Copy out the material in full. Leave every line as it is.
(TASK DATA)
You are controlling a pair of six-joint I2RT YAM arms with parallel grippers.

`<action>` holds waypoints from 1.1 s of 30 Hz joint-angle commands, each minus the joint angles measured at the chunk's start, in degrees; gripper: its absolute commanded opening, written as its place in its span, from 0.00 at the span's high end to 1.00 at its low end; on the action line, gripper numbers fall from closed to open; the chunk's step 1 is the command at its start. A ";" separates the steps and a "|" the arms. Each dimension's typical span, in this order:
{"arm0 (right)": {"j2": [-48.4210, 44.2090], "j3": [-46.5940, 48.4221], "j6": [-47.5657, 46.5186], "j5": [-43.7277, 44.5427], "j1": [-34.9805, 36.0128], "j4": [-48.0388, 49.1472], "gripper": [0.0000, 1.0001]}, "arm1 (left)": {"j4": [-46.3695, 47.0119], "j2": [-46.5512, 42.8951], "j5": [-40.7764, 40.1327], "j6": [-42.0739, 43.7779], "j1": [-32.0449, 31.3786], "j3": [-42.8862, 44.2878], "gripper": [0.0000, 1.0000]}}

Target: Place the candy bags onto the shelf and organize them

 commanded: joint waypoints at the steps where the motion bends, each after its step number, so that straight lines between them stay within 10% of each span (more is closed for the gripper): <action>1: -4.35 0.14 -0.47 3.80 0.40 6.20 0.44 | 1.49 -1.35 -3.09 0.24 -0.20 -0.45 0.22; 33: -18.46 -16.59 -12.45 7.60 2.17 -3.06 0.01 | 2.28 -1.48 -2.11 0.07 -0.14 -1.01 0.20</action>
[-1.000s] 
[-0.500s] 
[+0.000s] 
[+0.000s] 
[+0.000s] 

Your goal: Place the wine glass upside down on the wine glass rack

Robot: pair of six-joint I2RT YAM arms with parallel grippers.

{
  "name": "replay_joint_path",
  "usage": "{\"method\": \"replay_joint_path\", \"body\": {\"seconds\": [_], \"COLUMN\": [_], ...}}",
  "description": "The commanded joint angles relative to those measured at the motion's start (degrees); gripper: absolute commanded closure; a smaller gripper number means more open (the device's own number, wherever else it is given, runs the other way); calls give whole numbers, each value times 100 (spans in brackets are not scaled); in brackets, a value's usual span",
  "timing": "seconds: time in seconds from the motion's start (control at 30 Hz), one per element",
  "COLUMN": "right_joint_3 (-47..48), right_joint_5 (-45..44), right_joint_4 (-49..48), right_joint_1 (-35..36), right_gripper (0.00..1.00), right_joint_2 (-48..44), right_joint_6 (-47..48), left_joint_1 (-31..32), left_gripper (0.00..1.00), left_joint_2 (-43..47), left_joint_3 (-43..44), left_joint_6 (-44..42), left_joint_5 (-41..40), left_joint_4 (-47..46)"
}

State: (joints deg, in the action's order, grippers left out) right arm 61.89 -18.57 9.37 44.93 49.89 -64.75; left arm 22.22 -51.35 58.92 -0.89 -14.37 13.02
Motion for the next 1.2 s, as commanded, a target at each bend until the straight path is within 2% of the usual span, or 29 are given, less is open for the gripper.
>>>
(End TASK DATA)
ANSWER TO THIS EXERCISE
You are controlling a pair of six-joint I2RT YAM arms with parallel grippers.

`<action>` holds waypoints from 1.1 s of 30 Hz joint-angle commands, each minus the joint angles measured at the chunk's start, in degrees; gripper: its absolute commanded opening, written as its place in its span, from 0.00 at the span's high end to 1.00 at its low end; on the action line, gripper numbers fall from closed to open; the chunk's step 1 is the command at its start. A ";" separates the steps and a "|" the arms. Each dimension's typical span, in this order:
{"arm0 (right)": {"j2": [-48.4210, 44.2090], "j3": [-46.5940, 48.4221], "j6": [-47.5657, 46.5186], "j5": [-43.7277, 44.5427], "j1": [-34.9805, 36.0128], "j4": [-48.0388, 49.1472], "gripper": [0.0000, 1.0001]}, "arm1 (left)": {"j4": [-46.3695, 47.0119], "j2": [-46.5512, 42.8951], "j5": [-40.7764, 40.1327], "j6": [-42.0739, 43.7779], "j1": [-32.0449, 31.3786], "j3": [-42.8862, 44.2878], "gripper": [0.0000, 1.0000]}}

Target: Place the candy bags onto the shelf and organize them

 commanded: joint waypoints at the steps where the motion bends, each after its step number, so that straight lines between them stay within 10% of each span (more is closed for the gripper): <action>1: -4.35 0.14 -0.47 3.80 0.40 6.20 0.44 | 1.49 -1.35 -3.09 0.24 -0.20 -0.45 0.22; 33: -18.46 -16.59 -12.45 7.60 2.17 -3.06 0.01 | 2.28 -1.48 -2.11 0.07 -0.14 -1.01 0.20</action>
[-1.000s] 
[-0.500s] 
[+0.000s] 
[+0.000s] 
[+0.000s] 

Your goal: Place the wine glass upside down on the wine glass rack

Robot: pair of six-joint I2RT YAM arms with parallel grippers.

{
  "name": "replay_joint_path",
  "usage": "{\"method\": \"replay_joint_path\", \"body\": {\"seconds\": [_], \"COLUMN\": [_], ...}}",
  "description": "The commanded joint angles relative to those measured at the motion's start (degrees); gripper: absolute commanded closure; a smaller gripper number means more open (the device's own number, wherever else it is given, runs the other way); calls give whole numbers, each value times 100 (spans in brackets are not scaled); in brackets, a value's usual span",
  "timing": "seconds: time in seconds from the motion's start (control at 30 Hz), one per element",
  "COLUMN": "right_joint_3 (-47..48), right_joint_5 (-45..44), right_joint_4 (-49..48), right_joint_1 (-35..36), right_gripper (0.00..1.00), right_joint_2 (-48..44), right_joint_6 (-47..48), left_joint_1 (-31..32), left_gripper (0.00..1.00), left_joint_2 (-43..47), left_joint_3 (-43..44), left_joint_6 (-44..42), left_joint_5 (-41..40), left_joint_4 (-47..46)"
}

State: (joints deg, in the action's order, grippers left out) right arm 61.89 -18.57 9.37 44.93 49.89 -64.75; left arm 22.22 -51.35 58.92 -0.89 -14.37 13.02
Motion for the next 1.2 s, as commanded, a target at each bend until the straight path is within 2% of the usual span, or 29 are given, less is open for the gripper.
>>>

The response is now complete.